3D Graphic Engine Essentials
Volume Number: 15
Issue Number: 6
Column Tag: Games Programming
3D Graphics Engine Essentials
by Eric Lengyel
A crash course on topics that every 3D engine
designer needs to master
This year marks the beginning of an era in which all 3D computer games are requiring
hardware acceleration. Using a 3D accelerator removes the burden of writing a
software-based triangle rasterizer, but designing a high-quality game engine still
requires a lot of work. This article discusses how to perform and efficiently
implement calculations that today's hardware does not handle such as coordinate
transformations, triangle clipping, and visibility determination. I am going to assume
that the reader is familiar with the fundamentals of vector and matrix mathematics
that I use heavily in this article. The bibliography lists a couple of sources, including
a recent MacTech article, which can provide a good introduction to this material.
The intention is to present all of the material in this article in a platform-independent
manner. It is up to the reader to implement any code which is specific to a particular
3D acceleration API such as OpenGL or QuickDraw3D RAVE. The code accompanying this
article is general in nature and does not depend on any specific API. The structures that
we will use are shown in Listing 1 and include generic vector and matrix containers as
well as structures which encapsulate vertices and triangles. All of the functions which
are described in this article are implemented as methods of the MyEngine class shown
in Listing 2. Details about these structures and functions are given in the sections that
follow.
Coordinate Transformations
At the lowest level, the 3D hardware receives a list of vertices and a list of triangles to
draw on the screen. Each vertex carries (x, y) screen coordinates, a z depth value, a
color, an alpha value, and (u, v) texture map coordinates. Each triangle simply
indicates which three members of the vertex list serve as its corners. (See the Vertex
and Triangle structures shown in Listing 1.) The problem at hand is how to calculate
where on the screen a given point in 3D space should appear for a given camera
position and orientation.
Every 3D engine needs to deal with three different coordinate systems which I will
introduce here and discuss in more detail shortly. The first is called world space or
global space. This is the coordinate system in which everything is absolute, and it's the
system in which we specify our camera position and the position of every object in the
world. The second coordinate system is called object space or local space. Each object
has its own space in which the origin corresponds to the position of the object in world
space. The third coordinate system is called camera space. In camera space, the camera
resides at the origin, the x and y coordinate axes are aligned to the coordinate system of
the screen (x points to the right, and y points downward), and the z axis points in the
direction that the camera is facing (and thus the z coordinate in camera space
represents depth).
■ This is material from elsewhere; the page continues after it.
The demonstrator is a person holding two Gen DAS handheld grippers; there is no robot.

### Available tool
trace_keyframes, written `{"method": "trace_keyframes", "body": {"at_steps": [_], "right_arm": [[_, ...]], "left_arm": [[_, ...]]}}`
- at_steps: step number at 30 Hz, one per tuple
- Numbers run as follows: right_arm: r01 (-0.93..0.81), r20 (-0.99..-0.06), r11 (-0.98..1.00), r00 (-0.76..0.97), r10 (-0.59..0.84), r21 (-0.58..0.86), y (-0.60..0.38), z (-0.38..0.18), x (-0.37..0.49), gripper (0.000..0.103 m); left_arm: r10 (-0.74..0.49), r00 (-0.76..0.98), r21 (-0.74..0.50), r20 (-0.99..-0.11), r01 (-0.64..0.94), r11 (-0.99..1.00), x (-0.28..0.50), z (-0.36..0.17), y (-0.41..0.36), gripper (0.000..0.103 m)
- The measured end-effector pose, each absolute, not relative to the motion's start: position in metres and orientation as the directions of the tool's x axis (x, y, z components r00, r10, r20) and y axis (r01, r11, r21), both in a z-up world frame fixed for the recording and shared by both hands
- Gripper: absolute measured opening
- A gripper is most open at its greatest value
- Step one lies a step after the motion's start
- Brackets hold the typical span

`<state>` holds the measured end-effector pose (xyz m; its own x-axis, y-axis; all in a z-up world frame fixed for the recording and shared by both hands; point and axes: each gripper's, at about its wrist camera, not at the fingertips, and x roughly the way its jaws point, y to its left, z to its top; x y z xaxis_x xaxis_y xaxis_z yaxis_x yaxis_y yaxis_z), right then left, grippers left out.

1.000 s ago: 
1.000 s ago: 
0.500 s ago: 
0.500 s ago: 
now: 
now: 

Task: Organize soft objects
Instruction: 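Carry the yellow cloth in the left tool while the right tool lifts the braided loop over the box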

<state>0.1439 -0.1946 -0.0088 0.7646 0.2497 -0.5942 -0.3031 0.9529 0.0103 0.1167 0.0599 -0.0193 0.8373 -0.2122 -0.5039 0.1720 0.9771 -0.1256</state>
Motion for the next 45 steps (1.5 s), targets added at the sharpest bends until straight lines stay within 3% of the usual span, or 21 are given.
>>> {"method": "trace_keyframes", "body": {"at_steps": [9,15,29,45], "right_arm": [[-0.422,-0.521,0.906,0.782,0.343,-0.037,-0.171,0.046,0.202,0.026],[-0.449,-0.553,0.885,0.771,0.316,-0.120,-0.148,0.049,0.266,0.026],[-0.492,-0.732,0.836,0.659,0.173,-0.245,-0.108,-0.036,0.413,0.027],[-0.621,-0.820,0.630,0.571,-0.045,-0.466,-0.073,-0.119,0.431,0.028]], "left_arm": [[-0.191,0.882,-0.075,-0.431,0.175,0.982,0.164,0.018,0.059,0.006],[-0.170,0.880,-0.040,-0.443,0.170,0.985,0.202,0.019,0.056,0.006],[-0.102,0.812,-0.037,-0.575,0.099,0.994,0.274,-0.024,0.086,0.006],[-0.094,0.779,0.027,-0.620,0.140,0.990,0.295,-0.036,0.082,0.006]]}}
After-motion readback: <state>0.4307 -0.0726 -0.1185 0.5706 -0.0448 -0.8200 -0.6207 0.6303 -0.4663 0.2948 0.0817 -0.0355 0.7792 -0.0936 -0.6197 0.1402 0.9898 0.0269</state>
It should be noted here that many 3D graphics systems have the y
axis pointing upward in camera space, but this results in evil things such as
left-handed coordinate systems unless the z axis is also reversed (as is the case with
OpenGL). In any event, it makes life more complicated that it needs to be, so I will
avoid these variants and stick to what I believe to be the more intuitive y-down
system.
In order to obtain screen coordinates for a given 3D point, we must do two things. First
we have to transform the point into camera space, and then we have to project it onto
the viewing plane which represents our screen. Clipping will take place between these
two operations so that we never project points that will not actually participate in the
final rendering of a scene. The transformation and projection of points is handled quite
nicely in theory by using four-dimensional homogeneous coordinates, although in
practice we will not use these coordinates to their fullest extent for efficiency reasons.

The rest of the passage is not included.